Depuis The Tree of Life, Terrence Malick semblait se chercher un nouveau souffle, avec un cinéma extatique mais sans grand impact finalement sur le spectateur. Même la Merveille du Mont-Saint Michel n’a pas sauvé le film du même nom d’un ennui patent, et ça n’a cessé de dégringoler depuis. Avec Une Vie cachée, il renoue enfin avec ce qui fait le sel de son cinéma, une ampleur, une beauté, des émotions qu’on peut traiter d’inégalées.
S’appuyant non seulement sur un vrai sujet, mais en plus sur des faits réels, le film de Malick s’ancre à nouveau sur du concret qui ne fait que mettre en valeur un cinéma qui sinon pouvait passer pour de vaines afféteries. L’histoire est celle de Franz Jägerstätter, interprété magistralement par August Diehl, un paysan objecteur de conscience autrichien qui a refusé jusqu’à en mourir de faire allégeance à Hitler. Le film dure près de 3 heures, le temps qu’il faut pour déployer le cheminement d’un homme qui avait tout pour être heureux et qui a choisi de mourir plutôt que de risquer de prononcer ce fameux serment, risque alors assez faible puisque nous sommes déjà en août 43, et de surcroît en travaillant potentiellement comme ordonnance en milieu hospitalier.
Ce cheminement est assez basique, dans le sens où son fondement n’est jamais questionné. (Vers la fin du film, Fani (Valerie Pachner), l’épouse de Franz, dira calmement « un jour, nous aurons l’explication de tout. De ce pour quoi nous vivons »). Et ce fondement, c’est la foi inébranlable, tant de Franz que de Fani, de fervents catholiques qui ne pensent qu’en termes de bien et de mal. De longues parties d’une Vie cachée sont consacrées à cette quête christique, méditations, prières, citations de la Bible, sans d’ailleurs que ça ne nuise à l’ensemble du dispositif du film. De fait le film est bien dichotomique, comme le bien et le mal. Une première partie irradiée de lumière dans les montagnes autrichiennes, un bonheur simple et pur pour ce jeune couple de paysans. La photo est toujours aussi magnifique, avec des grand-angles et des contre-plongées à foison ; le montage toujours aussi impressionnant, comme dans cette belle scène de colin-maillard où de deux enfants, la progéniture passe à 3 dans une sorte de continuum temporel autour d’un même jeu. Quand Franz est appelé et évidemment immédiatement jeté en prison pour insubordination, on passe à des tonalités beaucoup plus sombres, et de plus en plus sinistres, à chaque fois que l’administration pénitentiaire change Franz de cellule.
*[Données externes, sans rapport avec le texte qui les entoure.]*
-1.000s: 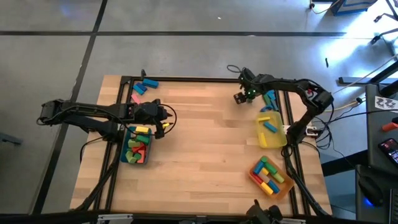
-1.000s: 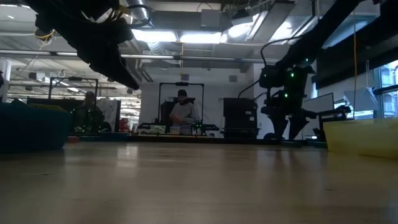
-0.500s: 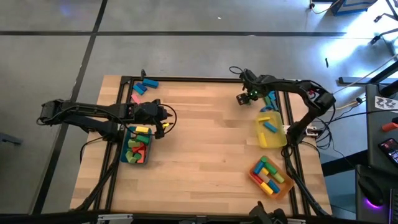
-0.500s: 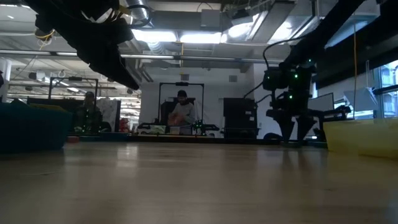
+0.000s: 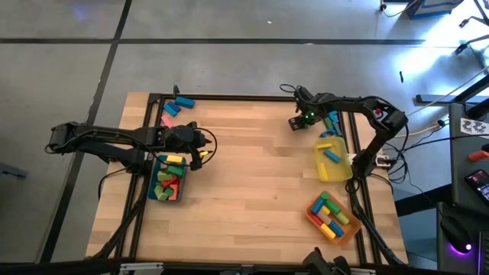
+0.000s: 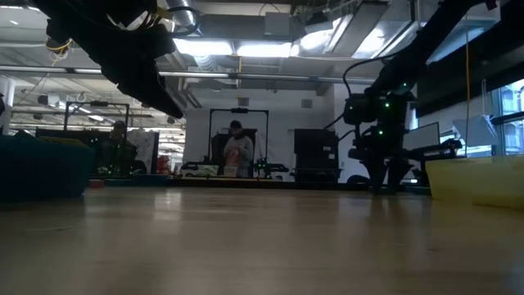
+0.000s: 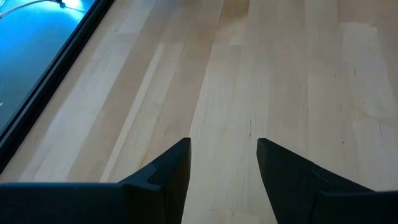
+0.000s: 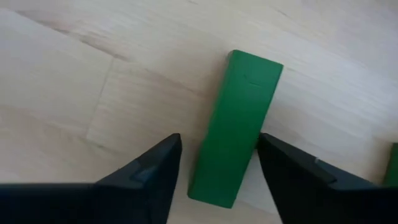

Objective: Sort blocks by size
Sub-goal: Put the green rectangular block into the yellow bin

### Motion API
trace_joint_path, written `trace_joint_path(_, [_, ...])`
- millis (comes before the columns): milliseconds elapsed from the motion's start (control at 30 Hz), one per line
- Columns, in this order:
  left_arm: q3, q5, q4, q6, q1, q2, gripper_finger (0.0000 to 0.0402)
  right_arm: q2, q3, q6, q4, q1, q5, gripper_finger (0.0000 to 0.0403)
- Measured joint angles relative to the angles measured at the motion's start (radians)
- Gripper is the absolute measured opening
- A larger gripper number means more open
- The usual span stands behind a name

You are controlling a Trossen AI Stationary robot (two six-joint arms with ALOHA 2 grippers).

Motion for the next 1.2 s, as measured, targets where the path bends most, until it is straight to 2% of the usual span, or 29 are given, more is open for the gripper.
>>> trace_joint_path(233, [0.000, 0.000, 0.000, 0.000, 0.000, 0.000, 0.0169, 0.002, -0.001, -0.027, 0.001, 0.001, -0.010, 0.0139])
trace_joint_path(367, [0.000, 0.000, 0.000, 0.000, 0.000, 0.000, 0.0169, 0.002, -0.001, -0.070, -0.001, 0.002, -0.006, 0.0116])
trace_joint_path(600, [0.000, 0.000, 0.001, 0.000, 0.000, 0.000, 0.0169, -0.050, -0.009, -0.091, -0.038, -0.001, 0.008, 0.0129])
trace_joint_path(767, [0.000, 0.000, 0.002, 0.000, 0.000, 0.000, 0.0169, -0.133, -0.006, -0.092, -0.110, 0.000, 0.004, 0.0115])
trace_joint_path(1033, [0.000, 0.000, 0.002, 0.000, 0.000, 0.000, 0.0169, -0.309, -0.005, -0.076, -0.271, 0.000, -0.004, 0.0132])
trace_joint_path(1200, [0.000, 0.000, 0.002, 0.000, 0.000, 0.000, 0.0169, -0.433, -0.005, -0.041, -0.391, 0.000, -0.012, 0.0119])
La dichotomie est également dans l’utilisation surprenante de la langue : langue anglaise pour les époux, pour la voix off faite des échanges épistolaires des vrais Franz et Fani, et pour toutes les personnes empathiques de Franz dans son combat. Langue allemande vociférée et même pas traduite pour les « vilains » : les militaires, les villageois acquis à la cause d’Hitler, la cour martiale etc. Terrence Malick saura surprendre et tenir en éveil malgré l’introspection très prégnante dans le film.
Reconnu comme un martyr par l’église catholique, béatifié en 2017 par Benoît XVI, Franz Jägerstätter a tout d’un saint, y compris dans son entêtement quelquefois difficile à comprendre, dans un combat qui ne fait rien évoluer hélas, au prix de sa propre vie. Les trois heures servent alors à montrer comment Franz et Fani , chacun de leur côté se martèlent l’unique et bonne raison de résister à Hitler, « l’antéchrist » ; la bonne raison c’est le Christ, une figure autrement plus précise que le panthéisme habituel du cinéma malickien, bien que la nature un peu mystique reste très présente dans une Vie cachée. D’aucuns, hermétiques à ces questions pourraient donc trouver ce martèlement long, voire indigeste. Mais celui qui s’est -bien volontiers- laissé prendre dans les filets de Jägerstätter , et de Malick, fera le chemin de son ascension vers la sainteté en même temps qu’une apparente descente aux enfers, au même rythme que le protagoniste.
Une Vie cachée est la preuve qu’en s’appropriant un sujet simple, un cinéma aussi tortueux et épiphanique que celui de Terrence Malick peut redevenir une œuvre merveilleuse que l’on portera longtemps après l’avoir visionnée, au même titre que Les moissons du Ciel ou la cultissime Ligne Rouge.